How To Create A Domain_6 Bot With Python
One Easy Way to Develop Your Own Chatbot
A step-by-step tutorial on how to build a chatbot with RASA
How often that phrase came out of your mind when you have a chat with "someone" in your favorite app or messenger?
I believe almost all of us have had the experience of interacting with a chatbot. Sometimes we could immediately know that it's a bot, but sometimes we couldn't since it replied to our messages in a very natural way.
Here, in Bukalapak, we have also developed chatbots for several use-cases. And yes, just like what we usually think, building such a full-fledged chatbot required a complex system that needs a massive effort which is not very suitable for our individual needs.
Fortunately, thanks to this open-source era and the advancement of Artificial Intelligence,
you can now build your own chatbot easily without even have to think about that complex system anymore!
Without wasting any more time, let's take a deep breath, make a cup of tea, and I will guide you on how to build a chatbot easily with the RASA framework!
Chatbot Types and Use-Cases
First of all, we will discuss a bit about types of chatbots and some use-cases that can be tackled by them. In general, there are three types of chatbots:
- Transactional: specifically designed to only provide a fixed set of response choices, and are usually presented in the form of buttons.
- Conversational: arguably "smarter" than transactional chatbot because it is able to receive responses and replies from and to humans using natural language. This type of chatbot uses AI or Artificial Intelligence as its backbone.
- Hybrid: a combination of transactional and conversational chatbot.
As for the use-cases, there are numerous use-cases that can be tackled by using the power of chatbot.
We at Bukalapak employ chatbot for several use cases. Perhaps, one prominent use case is utilizing chatbots to help Customer Service agents in doing their job. Moreover, there are tons of use cases of chatbots in our daily lives that you might never think of, and I will list some of them in this article.
Mental Health Assistant
What? A mental health chatbot that asks people how they're feeling and what is going on in their lives in the format of brief daily conversations.
Impact? Woebot led to significant reductions in anxiety and depression among people aged 18–28 years old.
Personal AI Assistant
What? An AI assistant that can be embedded in your portfolio. The assistant can answer anything about you.
Impact? Helps to answer FAQ and personal branding.
Virtual Restaurant Waiter
What? A virtual waiter that answers customers' questions and takes orders
Impact? Reduce cost and supports health protocol especially in this pandemic situation.
In this article, I will give a tutorial on how to build a chatbot related to the latest use case I mentioned above. But first, let's get familiarized with the framework we are going to use, RASA.
RASA Framework
Most of the bots from previous examples were developed by companies that focus on chatbots and are already professional in this regard. The question is:
Is it really that difficult to develop our own bot?

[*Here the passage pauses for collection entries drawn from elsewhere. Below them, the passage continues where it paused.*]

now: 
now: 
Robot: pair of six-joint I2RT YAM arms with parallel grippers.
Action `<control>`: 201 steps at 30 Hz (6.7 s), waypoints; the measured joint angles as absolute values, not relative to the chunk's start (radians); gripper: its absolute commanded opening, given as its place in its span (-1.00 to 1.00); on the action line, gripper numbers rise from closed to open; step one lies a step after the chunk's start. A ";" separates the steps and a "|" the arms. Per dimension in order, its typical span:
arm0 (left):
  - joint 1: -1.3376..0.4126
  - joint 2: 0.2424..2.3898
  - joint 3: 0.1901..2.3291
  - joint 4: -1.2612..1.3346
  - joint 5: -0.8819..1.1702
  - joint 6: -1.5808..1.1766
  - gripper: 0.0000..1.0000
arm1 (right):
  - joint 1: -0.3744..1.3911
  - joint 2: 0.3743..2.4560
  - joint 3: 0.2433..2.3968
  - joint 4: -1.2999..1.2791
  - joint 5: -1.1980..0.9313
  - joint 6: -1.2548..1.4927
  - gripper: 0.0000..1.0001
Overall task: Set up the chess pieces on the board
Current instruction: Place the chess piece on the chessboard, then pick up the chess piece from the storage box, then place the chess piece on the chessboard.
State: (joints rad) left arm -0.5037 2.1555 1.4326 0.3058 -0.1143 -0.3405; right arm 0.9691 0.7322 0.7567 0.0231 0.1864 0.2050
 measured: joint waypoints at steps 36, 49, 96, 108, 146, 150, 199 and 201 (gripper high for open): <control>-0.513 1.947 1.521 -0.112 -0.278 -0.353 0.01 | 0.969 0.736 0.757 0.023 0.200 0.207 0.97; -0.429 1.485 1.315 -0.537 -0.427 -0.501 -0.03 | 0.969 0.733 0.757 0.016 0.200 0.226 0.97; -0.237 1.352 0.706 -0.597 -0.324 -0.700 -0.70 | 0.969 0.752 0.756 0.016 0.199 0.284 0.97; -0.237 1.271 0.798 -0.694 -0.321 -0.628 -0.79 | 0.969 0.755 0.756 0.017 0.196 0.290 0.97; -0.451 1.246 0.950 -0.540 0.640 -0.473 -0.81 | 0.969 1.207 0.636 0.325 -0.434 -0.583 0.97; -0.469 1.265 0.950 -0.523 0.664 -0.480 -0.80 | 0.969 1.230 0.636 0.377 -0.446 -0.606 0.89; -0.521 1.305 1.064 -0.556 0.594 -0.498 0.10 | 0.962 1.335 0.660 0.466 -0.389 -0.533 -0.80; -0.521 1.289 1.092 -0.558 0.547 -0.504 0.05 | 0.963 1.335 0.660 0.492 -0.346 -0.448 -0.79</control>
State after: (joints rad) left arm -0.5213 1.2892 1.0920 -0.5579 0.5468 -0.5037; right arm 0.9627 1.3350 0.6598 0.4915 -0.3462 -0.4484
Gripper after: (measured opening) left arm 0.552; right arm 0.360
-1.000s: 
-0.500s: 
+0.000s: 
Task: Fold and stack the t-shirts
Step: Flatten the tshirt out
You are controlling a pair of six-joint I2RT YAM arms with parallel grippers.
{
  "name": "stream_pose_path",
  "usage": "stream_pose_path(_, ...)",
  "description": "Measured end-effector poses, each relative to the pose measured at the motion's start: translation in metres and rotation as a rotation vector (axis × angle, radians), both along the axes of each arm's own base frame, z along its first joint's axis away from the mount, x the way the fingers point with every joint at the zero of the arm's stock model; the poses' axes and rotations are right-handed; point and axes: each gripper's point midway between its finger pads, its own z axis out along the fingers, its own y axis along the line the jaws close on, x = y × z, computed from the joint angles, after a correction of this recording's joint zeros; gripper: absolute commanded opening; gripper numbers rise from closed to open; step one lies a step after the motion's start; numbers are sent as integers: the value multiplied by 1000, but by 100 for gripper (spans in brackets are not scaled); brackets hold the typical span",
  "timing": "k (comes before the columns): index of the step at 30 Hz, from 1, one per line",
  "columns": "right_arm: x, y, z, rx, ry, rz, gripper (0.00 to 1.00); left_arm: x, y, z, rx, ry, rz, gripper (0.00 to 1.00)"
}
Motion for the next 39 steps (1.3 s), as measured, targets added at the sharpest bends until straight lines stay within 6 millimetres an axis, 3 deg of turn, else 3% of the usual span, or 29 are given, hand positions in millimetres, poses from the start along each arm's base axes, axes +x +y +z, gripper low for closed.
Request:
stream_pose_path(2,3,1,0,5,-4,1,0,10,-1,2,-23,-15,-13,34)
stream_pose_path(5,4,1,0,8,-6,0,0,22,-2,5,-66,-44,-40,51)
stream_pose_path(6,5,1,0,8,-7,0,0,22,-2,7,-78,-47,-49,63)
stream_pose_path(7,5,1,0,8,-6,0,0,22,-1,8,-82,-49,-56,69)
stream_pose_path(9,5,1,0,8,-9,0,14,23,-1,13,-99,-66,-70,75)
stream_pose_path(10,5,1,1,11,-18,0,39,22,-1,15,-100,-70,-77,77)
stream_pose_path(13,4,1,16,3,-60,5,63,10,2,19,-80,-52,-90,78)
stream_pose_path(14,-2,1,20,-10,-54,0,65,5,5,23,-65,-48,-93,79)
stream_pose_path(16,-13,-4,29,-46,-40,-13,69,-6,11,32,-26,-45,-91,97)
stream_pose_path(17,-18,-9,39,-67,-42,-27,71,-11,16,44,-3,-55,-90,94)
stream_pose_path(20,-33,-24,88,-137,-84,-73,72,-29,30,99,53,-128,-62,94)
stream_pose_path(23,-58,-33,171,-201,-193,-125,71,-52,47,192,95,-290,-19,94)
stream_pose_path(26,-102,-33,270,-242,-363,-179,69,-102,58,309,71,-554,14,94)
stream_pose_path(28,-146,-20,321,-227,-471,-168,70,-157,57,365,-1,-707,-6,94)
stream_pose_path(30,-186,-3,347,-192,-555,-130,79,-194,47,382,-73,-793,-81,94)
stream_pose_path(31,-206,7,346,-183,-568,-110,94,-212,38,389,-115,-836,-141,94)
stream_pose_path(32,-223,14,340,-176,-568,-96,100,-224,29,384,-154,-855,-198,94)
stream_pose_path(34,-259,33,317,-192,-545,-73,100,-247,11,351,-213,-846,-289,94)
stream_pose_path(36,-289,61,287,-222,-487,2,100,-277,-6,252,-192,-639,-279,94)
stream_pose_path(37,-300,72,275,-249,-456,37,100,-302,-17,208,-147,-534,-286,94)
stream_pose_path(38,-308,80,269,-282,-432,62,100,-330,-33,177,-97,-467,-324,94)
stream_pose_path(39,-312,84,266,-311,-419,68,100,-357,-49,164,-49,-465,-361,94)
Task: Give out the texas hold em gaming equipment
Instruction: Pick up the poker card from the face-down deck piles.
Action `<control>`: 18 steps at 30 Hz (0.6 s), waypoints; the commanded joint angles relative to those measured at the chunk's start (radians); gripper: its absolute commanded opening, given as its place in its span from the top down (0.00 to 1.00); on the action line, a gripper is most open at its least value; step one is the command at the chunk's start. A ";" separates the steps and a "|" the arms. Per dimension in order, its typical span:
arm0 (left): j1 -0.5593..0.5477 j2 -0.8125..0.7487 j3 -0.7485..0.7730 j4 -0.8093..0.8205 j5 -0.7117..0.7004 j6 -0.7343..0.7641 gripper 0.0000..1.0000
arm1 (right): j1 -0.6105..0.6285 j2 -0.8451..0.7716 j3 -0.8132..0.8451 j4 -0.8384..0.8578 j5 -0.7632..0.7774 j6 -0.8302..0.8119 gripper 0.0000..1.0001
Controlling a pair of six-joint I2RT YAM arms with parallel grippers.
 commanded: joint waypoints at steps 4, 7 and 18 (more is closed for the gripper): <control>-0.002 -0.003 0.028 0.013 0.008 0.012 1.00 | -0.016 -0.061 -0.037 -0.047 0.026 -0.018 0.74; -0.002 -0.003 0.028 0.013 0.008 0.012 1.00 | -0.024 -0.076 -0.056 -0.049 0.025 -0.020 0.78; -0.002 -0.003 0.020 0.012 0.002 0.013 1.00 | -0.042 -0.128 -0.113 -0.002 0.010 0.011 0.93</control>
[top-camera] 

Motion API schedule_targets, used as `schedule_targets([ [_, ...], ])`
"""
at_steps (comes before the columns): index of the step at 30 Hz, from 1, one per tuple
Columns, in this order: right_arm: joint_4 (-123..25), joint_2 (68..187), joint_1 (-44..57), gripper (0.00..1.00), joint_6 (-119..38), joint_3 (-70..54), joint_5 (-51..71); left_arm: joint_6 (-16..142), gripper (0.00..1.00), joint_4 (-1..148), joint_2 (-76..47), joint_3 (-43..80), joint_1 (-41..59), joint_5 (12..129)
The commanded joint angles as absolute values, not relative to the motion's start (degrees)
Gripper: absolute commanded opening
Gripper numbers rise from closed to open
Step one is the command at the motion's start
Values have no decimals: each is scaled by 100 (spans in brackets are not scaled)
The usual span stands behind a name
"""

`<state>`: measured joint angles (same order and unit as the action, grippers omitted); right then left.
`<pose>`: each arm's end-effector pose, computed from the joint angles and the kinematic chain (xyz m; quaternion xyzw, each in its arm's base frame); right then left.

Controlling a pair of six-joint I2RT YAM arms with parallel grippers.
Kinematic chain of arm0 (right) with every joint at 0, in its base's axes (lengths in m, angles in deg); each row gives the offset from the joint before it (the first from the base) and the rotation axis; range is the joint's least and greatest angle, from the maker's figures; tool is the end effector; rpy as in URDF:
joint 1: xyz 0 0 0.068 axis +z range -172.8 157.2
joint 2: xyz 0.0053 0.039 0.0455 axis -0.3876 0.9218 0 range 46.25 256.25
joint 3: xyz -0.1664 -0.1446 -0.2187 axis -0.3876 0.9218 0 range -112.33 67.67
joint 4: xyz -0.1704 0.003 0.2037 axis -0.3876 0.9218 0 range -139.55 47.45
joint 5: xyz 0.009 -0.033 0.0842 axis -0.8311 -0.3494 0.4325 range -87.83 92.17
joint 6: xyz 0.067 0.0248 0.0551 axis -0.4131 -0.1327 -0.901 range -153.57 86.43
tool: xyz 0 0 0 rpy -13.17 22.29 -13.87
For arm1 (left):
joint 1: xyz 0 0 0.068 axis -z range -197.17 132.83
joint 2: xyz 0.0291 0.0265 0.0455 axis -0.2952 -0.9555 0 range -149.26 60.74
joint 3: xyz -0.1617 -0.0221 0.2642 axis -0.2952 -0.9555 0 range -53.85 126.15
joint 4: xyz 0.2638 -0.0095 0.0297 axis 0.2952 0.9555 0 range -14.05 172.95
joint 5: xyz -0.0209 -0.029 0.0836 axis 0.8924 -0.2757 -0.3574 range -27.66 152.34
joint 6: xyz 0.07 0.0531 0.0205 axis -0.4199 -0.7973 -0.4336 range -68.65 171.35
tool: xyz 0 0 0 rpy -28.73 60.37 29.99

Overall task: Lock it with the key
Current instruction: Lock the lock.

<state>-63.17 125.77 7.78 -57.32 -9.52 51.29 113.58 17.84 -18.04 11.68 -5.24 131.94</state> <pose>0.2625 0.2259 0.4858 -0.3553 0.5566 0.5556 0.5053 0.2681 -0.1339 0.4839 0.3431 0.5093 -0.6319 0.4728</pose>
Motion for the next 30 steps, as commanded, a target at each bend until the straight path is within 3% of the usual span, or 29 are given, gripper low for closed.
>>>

Fortunately, the answer is NO. Thanks to RASA, developing a chatbot is much easier now.
From the above image, we can see all the important things you need to know about RASA at a high level. One other point, RASA is the type of hybrid chatbot which is the combination of transactional and conversational chatbot.
Now, we will go into more details about all of the components available in RASA.
As you can see, there are only 7 components in RASA that needed to be adjusted in your chatbot development. The remaining tasks are handled by the environment that has been developed by the RASA team!
Step-by-Step Tutorial
1. RASA Installation
First thing first, we have to install RASA. We can do it simply by using pip install. Here, I use the RASA 2.x version.
2. Next, we can directly initialize a default project.
3. We will first focus on the stories.yml
component.
Let me give you an example of one story.
Suppose a user is talking to a bot and asks, "Hey, are you a bot?".
Getting a message like that, the first thing the bot will do, especially for bots developed using this RASA, is to classify the intent or purpose of the message given by the user.
Suppose the bot has successfully classified its intent as an intent called 'bot_challenge'.
Then, of course, the bot must respond to the message.
Maybe he answered with "Yes, I am a bot, but no need to worry, you can chat with me as you chat with a human".
But the question is, how can we train our bot to respond appropriately like that?
This is where stories come in. A story consists of the story name and steps of the story. In short, these stories contain information on how bots need to react to messages received from users.
And remember the reaction given is of course not just once because it is possible that the user will respond again to the reaction our bot gives. We can manage all these things in this stories.yml
file.
Of course, there are lots of possible stories that we need to tackle. And we may not specify one by one each of these possibilities. Because if we use that approach, then we don't need to use AI here.
Then, how can RASA exploit these limited stories as training data from its model?
During the training phase, we can combine several stories as a unit. With this approach, the bot can learn from more data which is a combination of stories that have been created by us.
How to combine?
We only need to specify how many stories we want to combine with the augmentation
parameter. The rest will be handled by the RASA system.
4. Next, we have to provide the training data in the nlu.yml
component.
Previously in stories.yml
, we put information in the form of any flows that are within the scope of our bot domain. There is also a section where the bot needs to classify the intent of the message given by the user.
How do bots know the intent? Surely the bot must have some prior knowledge, right?
In this nlu.yml
component, we can provide some examples of sentences for each intent that our bot is expected able to detect. These examples are used as the training data for our bot so that it is able to learn to recognize what's the intent of each sentence.
Apart from that, we can also provide additional information in the form of entities that the bots can detect. An entity is an object that the user is talking about.
5. Next, we will focus on the domain.yml component.
From the previous 2 components, stories.yml
and nlu.yml
, we've set up what possible stories our bot can handle along with the training data for intent classification.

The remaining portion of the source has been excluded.